15.30 Uhr Nach einer Stunde fahre ich den leistungsstarken Heimrechner herunter und animiere Dixon, mir nach draussen zu folgen. Wir spazieren durch das ruhige Wohngebiet und treffen bald auf die ehemalige Olympiateilnehmerin Frau Crane, die ihren Mischlingsrüden Joey ebenfalls Gassi führt – da kommt Freude auf.
16.15 Uhr Zuhause angekommen, schlüpfe ich aus den schweren Kuhjungenstiefeln und nehme mir das Recht heraus, mich im Liegestuhl auf der Terrasse niederzulassen. Um keine Langeweile zu bekommen, nehme ich einen Bleistift zur Hand und löse das Kreuzworträtsel in der Tageszeitung – das macht Spass.
17.00 Uhr Da mein Magen eigenartige Knurrlaute von sich gibt, eile ich in die Küche und brate in einer Pfanne mit Teflonbeschichtung ein vitaminreiches T-Knochen Schnitzel heraus. Zudem bereite ich mir tiefgefrorenen Kartoffelspalten zu und sorge im Handumdrehen für eine vitaminreiche Beilage – wie gut das duftet.
18.00 Uhr Nachdem ich die Geschirrspülmaschine in Betrieb genommen habe, beginnt der wohlverdiente Feierabend. Ich setze mich budweiserschlürfend ins Wohnzimmer und registriere, dass der Bezahlsender HBO zur sogenannten “Prime Time” (löblich: beste Sendezeit) den Spätwestern “The Outlaw Josey Wales” (auf deutsch: Der Texaner) zeigen wird. Weil Edelbert spannende Westernfilme zu schätzen weiss, rufe ich ihn kurzerhand an und animiere den schlauen Mann, um 19 Uhr auf HBO umzuschalten. Edelbert freut sich und sagt, dass er sich dieses Meisterwerk unter keinen Umständen entgehen lassen wird – jaja.

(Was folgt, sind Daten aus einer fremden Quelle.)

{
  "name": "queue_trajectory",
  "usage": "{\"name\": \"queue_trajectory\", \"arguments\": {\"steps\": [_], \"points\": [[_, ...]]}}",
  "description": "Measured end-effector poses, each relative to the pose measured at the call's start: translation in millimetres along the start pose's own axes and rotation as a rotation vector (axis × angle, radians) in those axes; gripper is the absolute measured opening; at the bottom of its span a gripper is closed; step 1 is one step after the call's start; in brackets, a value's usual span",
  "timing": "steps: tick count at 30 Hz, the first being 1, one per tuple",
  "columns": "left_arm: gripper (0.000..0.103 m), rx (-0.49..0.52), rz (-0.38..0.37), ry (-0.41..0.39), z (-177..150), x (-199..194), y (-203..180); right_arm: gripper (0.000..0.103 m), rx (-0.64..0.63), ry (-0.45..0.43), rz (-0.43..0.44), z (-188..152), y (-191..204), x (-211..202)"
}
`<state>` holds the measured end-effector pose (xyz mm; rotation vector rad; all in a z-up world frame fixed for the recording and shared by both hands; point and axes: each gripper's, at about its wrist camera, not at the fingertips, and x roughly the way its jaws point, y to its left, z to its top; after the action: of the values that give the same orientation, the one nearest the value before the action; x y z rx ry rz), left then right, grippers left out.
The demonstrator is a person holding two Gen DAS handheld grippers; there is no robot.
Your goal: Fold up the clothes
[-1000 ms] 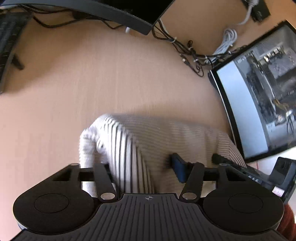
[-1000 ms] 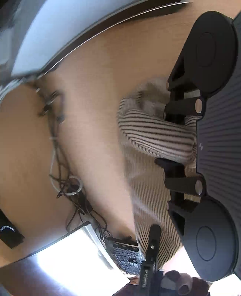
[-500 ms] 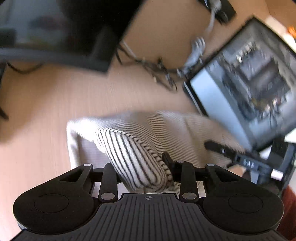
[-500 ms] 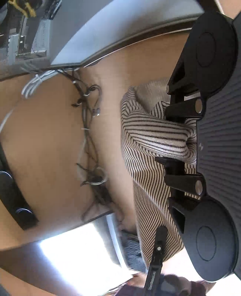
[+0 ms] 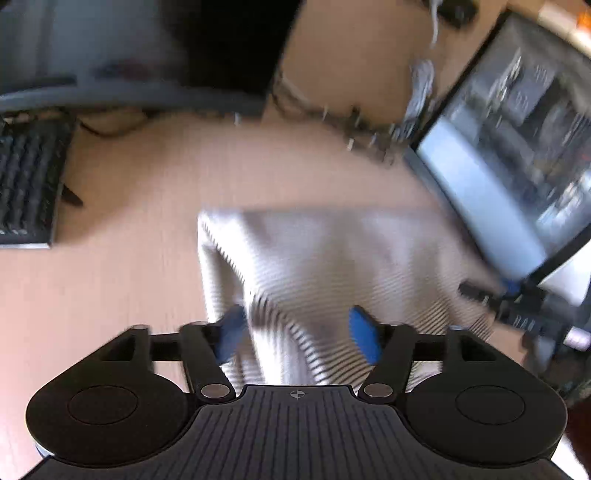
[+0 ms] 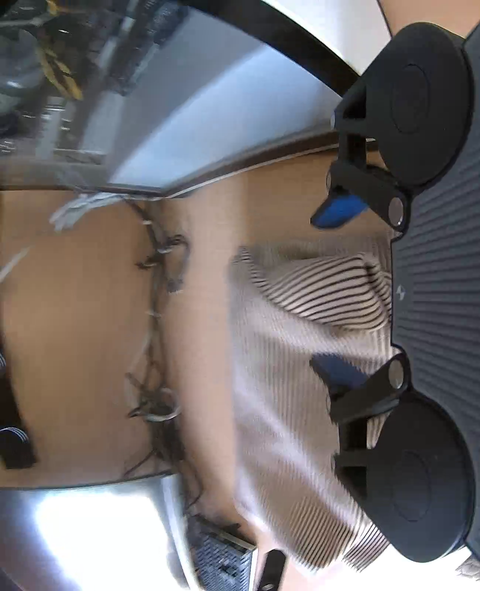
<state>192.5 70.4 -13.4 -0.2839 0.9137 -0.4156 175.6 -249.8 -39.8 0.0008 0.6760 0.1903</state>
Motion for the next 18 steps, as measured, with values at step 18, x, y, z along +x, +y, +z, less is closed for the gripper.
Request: {"name": "queue_trajectory", "arguments": {"steps": [18], "points": [[0.103, -0.108, -0.097, 0.095, -13.8, 52.7, -4.2, 0.103, 0.123, -0.021, 0.169, -20.8, 14.8, 40.5]]}}
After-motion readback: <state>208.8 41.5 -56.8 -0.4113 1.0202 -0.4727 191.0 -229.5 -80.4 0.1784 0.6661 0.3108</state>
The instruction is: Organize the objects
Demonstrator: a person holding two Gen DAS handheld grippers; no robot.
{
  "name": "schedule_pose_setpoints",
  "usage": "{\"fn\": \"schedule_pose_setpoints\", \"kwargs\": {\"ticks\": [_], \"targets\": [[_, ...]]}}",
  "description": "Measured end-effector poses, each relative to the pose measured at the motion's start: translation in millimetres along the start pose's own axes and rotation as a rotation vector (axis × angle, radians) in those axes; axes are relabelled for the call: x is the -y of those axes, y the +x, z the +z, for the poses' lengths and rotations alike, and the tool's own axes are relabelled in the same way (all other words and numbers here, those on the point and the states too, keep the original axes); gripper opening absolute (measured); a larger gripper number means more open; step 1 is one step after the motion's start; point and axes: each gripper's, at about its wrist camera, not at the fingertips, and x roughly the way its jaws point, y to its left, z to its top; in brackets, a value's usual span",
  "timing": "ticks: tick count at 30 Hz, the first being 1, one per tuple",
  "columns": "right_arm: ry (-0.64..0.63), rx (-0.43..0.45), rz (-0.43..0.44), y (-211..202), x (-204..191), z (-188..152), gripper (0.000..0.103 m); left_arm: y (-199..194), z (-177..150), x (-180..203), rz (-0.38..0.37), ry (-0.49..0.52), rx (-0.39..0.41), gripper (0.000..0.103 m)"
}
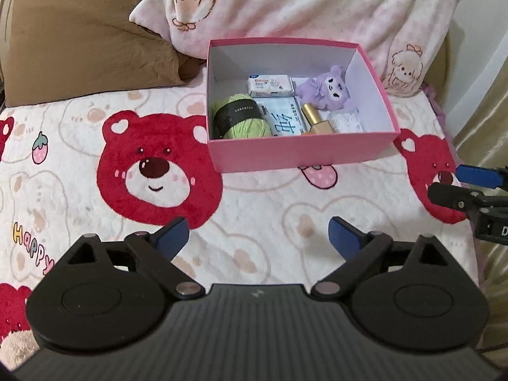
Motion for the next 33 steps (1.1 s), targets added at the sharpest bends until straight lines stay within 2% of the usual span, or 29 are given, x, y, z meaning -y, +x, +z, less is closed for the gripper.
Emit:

19.00 Uhr Nach den FOX NEWS (löblich: Fuchs Nachrichten) lehne ich mich zufrieden zurück und fröne den Abenteuern des Farmers Josey Wales, dessen Familie gegen Ende des Amerikanischen Bürgerkriegs von Soldaten der Nordstaaten ermordet wird – wie furchtbar.
21.15 Uhr Zum Abschluss des langen Tages reguliere ich die Klimaanlage und begleite Dixon ein letztes Mal in den Garten. Danach verschliesse ich die Haustüre und gehe zu Bett. Gute Nacht.